### EXERCISE DATA ###
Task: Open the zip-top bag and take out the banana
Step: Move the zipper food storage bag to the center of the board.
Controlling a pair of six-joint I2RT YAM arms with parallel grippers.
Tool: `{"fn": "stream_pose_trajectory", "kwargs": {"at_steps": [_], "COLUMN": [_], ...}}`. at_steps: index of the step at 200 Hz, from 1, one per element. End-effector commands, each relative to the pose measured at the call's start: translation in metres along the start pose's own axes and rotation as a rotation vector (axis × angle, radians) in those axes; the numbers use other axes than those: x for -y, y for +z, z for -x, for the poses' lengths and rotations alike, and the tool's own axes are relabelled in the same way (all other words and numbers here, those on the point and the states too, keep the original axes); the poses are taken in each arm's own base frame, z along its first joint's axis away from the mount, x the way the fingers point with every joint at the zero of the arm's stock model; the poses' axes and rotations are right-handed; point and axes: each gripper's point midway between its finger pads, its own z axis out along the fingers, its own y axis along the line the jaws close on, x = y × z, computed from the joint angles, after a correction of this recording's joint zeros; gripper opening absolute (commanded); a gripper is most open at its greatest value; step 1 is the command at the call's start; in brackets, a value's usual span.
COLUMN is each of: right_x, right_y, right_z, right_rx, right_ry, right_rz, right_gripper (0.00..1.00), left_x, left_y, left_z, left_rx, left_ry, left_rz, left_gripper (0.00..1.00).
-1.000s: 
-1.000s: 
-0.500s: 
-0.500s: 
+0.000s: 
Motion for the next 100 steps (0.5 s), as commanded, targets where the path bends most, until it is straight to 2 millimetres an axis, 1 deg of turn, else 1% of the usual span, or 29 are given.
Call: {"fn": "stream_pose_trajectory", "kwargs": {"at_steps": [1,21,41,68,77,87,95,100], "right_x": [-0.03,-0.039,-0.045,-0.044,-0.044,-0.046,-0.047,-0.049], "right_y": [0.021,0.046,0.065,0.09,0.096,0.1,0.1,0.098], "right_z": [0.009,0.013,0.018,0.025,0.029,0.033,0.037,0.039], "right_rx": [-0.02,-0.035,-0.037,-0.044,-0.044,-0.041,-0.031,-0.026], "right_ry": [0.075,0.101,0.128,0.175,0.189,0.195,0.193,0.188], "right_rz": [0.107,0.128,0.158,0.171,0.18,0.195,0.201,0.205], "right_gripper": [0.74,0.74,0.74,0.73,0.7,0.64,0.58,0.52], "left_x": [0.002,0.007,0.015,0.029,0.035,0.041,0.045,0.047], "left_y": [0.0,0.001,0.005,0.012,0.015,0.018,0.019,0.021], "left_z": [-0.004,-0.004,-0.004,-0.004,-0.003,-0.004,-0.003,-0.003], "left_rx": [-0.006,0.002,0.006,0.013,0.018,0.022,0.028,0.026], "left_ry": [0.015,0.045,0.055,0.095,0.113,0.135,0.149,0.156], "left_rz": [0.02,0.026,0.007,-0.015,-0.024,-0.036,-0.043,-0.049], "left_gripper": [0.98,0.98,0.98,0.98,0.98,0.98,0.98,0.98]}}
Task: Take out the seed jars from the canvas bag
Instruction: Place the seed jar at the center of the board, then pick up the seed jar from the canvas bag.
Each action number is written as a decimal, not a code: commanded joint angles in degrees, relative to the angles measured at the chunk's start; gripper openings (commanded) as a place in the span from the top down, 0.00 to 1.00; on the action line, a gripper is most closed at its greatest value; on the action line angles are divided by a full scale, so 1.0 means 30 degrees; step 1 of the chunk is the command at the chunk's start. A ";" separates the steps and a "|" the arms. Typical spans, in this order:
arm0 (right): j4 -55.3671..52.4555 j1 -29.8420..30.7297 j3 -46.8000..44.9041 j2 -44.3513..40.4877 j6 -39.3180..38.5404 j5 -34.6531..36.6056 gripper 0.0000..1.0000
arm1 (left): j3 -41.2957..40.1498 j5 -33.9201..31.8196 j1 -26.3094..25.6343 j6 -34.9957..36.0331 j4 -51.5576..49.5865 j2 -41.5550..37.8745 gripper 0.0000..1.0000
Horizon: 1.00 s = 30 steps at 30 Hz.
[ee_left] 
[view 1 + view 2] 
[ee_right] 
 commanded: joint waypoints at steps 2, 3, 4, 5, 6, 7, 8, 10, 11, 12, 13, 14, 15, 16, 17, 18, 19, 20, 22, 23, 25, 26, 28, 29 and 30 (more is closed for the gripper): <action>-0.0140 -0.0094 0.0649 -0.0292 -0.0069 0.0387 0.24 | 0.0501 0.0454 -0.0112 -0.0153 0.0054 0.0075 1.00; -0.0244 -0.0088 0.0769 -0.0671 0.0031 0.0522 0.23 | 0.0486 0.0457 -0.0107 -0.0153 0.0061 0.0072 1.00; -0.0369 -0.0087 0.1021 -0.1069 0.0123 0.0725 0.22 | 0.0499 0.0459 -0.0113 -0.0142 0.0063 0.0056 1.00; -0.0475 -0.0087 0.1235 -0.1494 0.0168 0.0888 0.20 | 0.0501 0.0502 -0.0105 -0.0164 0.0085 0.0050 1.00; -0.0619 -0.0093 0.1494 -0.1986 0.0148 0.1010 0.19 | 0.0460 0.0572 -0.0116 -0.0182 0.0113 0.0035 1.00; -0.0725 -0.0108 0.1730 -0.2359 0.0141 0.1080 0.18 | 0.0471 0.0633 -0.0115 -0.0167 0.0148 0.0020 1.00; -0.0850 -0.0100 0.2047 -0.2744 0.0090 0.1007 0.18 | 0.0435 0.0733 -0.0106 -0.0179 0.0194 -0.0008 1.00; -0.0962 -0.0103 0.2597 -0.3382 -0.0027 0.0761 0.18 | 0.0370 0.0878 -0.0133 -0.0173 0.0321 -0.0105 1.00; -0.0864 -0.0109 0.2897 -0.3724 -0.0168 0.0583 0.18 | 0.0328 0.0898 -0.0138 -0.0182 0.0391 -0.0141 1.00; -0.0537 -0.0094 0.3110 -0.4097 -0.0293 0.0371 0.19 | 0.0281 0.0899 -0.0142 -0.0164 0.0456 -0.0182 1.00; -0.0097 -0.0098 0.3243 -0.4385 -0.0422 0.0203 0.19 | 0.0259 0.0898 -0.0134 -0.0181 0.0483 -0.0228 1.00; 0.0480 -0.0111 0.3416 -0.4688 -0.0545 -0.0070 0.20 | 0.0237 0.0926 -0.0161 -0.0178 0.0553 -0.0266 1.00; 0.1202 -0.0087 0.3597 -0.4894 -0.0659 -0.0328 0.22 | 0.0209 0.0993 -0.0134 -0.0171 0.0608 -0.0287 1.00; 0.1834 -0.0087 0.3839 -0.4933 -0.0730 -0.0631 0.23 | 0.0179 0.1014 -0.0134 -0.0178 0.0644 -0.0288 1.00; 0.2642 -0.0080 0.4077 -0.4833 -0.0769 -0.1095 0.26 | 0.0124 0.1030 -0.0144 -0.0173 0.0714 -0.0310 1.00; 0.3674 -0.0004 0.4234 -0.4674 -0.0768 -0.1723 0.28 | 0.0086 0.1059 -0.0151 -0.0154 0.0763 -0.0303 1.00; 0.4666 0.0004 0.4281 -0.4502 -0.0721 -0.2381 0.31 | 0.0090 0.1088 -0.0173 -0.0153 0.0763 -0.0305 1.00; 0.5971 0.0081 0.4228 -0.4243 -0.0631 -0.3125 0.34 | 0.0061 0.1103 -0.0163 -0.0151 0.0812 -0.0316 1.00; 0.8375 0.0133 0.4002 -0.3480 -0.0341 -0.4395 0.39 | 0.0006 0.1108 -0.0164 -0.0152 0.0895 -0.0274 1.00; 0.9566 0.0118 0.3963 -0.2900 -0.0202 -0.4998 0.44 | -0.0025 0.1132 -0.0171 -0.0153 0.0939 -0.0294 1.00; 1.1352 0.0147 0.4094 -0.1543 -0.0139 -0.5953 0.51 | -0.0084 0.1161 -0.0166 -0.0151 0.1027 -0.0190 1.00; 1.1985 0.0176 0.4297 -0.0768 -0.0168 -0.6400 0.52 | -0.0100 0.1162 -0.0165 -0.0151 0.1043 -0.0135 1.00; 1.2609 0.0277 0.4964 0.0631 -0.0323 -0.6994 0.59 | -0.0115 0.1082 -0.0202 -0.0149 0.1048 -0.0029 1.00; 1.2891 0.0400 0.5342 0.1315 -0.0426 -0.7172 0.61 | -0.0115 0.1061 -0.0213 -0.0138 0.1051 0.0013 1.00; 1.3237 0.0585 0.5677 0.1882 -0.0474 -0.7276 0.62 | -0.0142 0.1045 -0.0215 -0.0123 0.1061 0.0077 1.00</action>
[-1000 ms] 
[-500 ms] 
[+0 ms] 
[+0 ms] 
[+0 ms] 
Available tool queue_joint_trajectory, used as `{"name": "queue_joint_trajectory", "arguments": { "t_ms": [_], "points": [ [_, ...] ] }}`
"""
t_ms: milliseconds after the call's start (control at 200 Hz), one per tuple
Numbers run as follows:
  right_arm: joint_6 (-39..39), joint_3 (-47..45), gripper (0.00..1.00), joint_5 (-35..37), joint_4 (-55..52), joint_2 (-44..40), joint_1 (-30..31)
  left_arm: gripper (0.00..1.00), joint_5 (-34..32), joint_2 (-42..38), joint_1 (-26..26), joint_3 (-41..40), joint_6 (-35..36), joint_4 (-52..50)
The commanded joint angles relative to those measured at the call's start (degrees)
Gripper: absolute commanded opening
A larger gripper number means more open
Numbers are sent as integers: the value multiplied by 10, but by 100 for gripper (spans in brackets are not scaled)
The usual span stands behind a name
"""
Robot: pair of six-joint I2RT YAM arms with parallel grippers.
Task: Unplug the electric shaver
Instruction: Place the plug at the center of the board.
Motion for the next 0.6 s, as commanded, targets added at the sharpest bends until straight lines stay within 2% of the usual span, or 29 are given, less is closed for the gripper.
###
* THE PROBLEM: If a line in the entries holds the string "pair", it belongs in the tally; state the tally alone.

* EXERCISE RESPONSE: 2